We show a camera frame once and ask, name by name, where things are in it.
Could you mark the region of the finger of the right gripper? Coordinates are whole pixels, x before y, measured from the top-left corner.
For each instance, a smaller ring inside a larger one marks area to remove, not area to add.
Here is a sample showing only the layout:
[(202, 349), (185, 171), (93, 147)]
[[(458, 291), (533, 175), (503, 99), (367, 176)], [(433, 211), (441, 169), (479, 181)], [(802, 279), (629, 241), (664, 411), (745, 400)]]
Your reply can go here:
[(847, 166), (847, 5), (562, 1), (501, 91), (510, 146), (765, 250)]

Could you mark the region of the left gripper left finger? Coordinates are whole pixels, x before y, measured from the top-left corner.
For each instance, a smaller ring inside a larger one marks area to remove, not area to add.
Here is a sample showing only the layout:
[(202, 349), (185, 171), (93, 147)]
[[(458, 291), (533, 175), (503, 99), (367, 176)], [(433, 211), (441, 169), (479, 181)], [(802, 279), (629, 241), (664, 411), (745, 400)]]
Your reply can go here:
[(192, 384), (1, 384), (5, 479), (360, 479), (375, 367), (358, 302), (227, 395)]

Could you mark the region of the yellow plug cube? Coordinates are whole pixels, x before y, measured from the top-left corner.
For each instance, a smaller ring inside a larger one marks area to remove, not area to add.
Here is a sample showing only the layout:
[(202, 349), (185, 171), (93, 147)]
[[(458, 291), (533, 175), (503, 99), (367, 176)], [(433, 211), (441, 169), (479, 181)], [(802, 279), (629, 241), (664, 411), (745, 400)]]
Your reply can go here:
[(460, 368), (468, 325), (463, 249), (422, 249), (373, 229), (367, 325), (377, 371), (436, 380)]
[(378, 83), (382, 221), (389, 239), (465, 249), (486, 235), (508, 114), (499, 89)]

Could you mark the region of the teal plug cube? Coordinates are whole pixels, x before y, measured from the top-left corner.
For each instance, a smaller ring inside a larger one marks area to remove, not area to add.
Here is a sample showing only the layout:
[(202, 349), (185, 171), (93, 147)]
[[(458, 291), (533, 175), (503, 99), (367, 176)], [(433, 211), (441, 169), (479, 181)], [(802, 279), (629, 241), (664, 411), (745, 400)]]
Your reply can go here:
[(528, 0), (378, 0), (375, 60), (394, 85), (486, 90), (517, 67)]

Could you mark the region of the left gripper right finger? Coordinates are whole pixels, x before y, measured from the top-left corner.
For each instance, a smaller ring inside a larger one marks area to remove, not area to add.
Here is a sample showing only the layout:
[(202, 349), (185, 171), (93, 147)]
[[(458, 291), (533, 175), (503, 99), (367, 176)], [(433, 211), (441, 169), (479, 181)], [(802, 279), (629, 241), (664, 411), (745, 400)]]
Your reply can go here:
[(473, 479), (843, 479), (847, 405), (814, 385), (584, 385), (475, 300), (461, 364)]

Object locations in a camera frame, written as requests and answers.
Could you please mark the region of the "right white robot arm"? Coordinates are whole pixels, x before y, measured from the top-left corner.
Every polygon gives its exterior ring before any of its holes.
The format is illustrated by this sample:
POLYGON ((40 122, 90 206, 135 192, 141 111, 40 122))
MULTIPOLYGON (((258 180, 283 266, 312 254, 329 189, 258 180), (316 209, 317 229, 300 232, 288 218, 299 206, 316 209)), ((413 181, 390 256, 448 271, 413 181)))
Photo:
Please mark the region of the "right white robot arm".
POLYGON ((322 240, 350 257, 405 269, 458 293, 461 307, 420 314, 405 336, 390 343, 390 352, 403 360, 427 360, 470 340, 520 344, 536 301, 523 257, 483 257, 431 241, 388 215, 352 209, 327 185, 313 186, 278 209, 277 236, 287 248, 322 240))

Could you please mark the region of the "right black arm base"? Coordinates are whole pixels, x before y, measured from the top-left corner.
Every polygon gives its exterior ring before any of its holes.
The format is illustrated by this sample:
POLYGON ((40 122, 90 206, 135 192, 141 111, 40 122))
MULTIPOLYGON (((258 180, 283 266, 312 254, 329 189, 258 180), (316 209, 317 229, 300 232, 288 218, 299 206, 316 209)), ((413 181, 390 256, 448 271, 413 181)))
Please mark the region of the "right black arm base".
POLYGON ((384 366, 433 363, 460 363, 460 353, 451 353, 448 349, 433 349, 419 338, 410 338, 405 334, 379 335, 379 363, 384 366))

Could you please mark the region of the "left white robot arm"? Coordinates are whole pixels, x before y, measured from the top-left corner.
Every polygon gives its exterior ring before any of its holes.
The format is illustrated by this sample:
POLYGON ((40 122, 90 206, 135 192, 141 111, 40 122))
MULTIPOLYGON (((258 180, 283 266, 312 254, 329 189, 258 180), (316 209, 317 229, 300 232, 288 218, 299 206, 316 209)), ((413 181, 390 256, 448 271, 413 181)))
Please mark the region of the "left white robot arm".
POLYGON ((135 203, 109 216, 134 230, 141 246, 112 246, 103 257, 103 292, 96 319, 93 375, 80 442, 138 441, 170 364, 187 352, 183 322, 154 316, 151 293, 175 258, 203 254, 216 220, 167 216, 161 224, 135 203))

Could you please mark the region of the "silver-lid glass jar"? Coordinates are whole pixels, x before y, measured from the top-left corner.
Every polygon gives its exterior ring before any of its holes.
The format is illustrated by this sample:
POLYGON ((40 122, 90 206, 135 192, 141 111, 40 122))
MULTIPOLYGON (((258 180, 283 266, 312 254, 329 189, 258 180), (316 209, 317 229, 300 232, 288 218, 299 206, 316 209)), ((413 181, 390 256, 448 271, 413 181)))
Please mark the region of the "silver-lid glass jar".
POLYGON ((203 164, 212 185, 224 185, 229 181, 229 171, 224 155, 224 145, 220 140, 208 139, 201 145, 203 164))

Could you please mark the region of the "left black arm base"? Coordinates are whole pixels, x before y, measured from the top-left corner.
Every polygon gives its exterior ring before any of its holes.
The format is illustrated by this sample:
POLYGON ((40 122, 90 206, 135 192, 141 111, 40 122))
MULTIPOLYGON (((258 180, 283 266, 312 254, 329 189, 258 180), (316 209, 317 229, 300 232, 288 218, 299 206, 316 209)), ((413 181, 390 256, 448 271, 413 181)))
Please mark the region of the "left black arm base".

******************************

WHAT IS REQUIRED: Every line of the data is to be retyped without alteration.

ANSWER TO THE PROBLEM:
We show a camera frame once and ask, name by name, where things are in it.
Could you mark the region of the finger of the right gripper? Coordinates are whole pixels, x before y, measured from the top-left corner.
For each instance, a smaller ring inside a larger one marks area to remove, not area to add.
Here is a sample showing only the layout:
[(202, 349), (185, 171), (93, 147)]
[[(458, 291), (533, 175), (503, 99), (367, 176)], [(433, 211), (441, 169), (479, 181)], [(802, 279), (629, 241), (664, 411), (745, 400)]]
Your reply can go here:
[(847, 166), (847, 5), (562, 1), (501, 91), (510, 146), (765, 250)]

Could you mark the region of the left gripper left finger? Coordinates are whole pixels, x before y, measured from the top-left corner.
For each instance, a smaller ring inside a larger one marks area to remove, not area to add.
Here is a sample showing only the layout:
[(202, 349), (185, 171), (93, 147)]
[[(458, 291), (533, 175), (503, 99), (367, 176)], [(433, 211), (441, 169), (479, 181)], [(802, 279), (629, 241), (664, 411), (745, 400)]]
Your reply can go here:
[(192, 384), (1, 384), (5, 479), (360, 479), (375, 367), (358, 302), (227, 395)]

Could you mark the region of the yellow plug cube? Coordinates are whole pixels, x before y, measured from the top-left corner.
For each instance, a smaller ring inside a larger one marks area to remove, not area to add.
Here is a sample showing only the layout:
[(202, 349), (185, 171), (93, 147)]
[[(458, 291), (533, 175), (503, 99), (367, 176)], [(433, 211), (441, 169), (479, 181)], [(802, 279), (629, 241), (664, 411), (745, 400)]]
Your reply can go here:
[(460, 368), (468, 325), (463, 249), (422, 249), (373, 229), (367, 325), (377, 371), (436, 380)]
[(378, 83), (382, 221), (389, 239), (465, 249), (486, 235), (508, 114), (499, 89)]

Could you mark the region of the teal plug cube? Coordinates are whole pixels, x before y, measured from the top-left corner.
For each instance, a smaller ring inside a larger one marks area to remove, not area to add.
Here is a sample showing only the layout:
[(202, 349), (185, 171), (93, 147)]
[[(458, 291), (533, 175), (503, 99), (367, 176)], [(433, 211), (441, 169), (479, 181)], [(802, 279), (629, 241), (664, 411), (745, 400)]]
Your reply can go here:
[(528, 0), (378, 0), (375, 60), (394, 85), (486, 90), (517, 67)]

Could you mark the region of the left gripper right finger? Coordinates are whole pixels, x before y, measured from the top-left corner.
For each instance, a smaller ring inside a larger one marks area to remove, not area to add.
Here is a sample showing only the layout:
[(202, 349), (185, 171), (93, 147)]
[[(458, 291), (533, 175), (503, 99), (367, 176)], [(433, 211), (441, 169), (479, 181)], [(802, 279), (629, 241), (664, 411), (745, 400)]]
Your reply can go here:
[(473, 479), (843, 479), (847, 405), (814, 385), (584, 385), (475, 300), (461, 364)]

Object locations in a camera frame, written as requests and answers.
Could you please mark the region of the "right white robot arm"? Coordinates are whole pixels, x before y, measured from the top-left corner.
Every polygon gives its exterior ring before any of its holes.
The format is illustrated by this sample:
POLYGON ((40 122, 90 206, 135 192, 141 111, 40 122))
MULTIPOLYGON (((258 180, 283 266, 312 254, 329 189, 258 180), (316 209, 317 229, 300 232, 288 218, 299 206, 316 209)), ((413 181, 390 256, 448 271, 413 181)))
Photo:
Please mark the region of the "right white robot arm".
POLYGON ((322 240, 350 257, 405 269, 458 293, 461 307, 420 314, 405 336, 390 343, 390 352, 403 360, 427 360, 470 340, 520 344, 536 301, 523 257, 483 257, 431 241, 388 215, 352 209, 327 185, 313 186, 278 209, 277 236, 287 248, 322 240))

Could you please mark the region of the "right black arm base"? Coordinates are whole pixels, x before y, measured from the top-left corner.
Every polygon gives its exterior ring before any of its holes.
The format is illustrated by this sample:
POLYGON ((40 122, 90 206, 135 192, 141 111, 40 122))
MULTIPOLYGON (((258 180, 283 266, 312 254, 329 189, 258 180), (316 209, 317 229, 300 232, 288 218, 299 206, 316 209)), ((413 181, 390 256, 448 271, 413 181)))
Please mark the region of the "right black arm base".
POLYGON ((384 366, 433 363, 460 363, 460 353, 451 353, 448 349, 433 349, 419 338, 410 338, 405 334, 379 335, 379 363, 384 366))

Could you please mark the region of the "left white robot arm"? Coordinates are whole pixels, x before y, measured from the top-left corner.
Every polygon gives its exterior ring before any of its holes.
The format is illustrated by this sample:
POLYGON ((40 122, 90 206, 135 192, 141 111, 40 122))
MULTIPOLYGON (((258 180, 283 266, 312 254, 329 189, 258 180), (316 209, 317 229, 300 232, 288 218, 299 206, 316 209)), ((413 181, 390 256, 448 271, 413 181)))
Please mark the region of the "left white robot arm".
POLYGON ((135 203, 109 216, 134 230, 141 246, 112 246, 103 257, 103 292, 96 319, 93 375, 80 442, 138 441, 170 364, 187 352, 183 322, 154 316, 151 293, 175 258, 203 254, 216 220, 167 216, 161 224, 135 203))

Could you please mark the region of the "silver-lid glass jar"? Coordinates are whole pixels, x before y, measured from the top-left corner.
Every polygon gives its exterior ring before any of its holes.
The format is illustrated by this sample:
POLYGON ((40 122, 90 206, 135 192, 141 111, 40 122))
MULTIPOLYGON (((258 180, 283 266, 312 254, 329 189, 258 180), (316 209, 317 229, 300 232, 288 218, 299 206, 316 209)), ((413 181, 390 256, 448 271, 413 181)))
Please mark the region of the "silver-lid glass jar".
POLYGON ((203 164, 212 185, 224 185, 229 181, 229 171, 224 155, 224 145, 220 140, 208 139, 201 145, 203 164))

Could you please mark the region of the "left black arm base"? Coordinates are whole pixels, x before y, measured from the top-left corner.
Every polygon gives its exterior ring before any of its holes.
The format is illustrated by this sample:
POLYGON ((40 122, 90 206, 135 192, 141 111, 40 122))
MULTIPOLYGON (((258 180, 283 266, 312 254, 329 189, 258 180), (316 209, 317 229, 300 232, 288 218, 299 206, 316 209)), ((413 181, 390 256, 448 271, 413 181)))
Please mark the region of the "left black arm base".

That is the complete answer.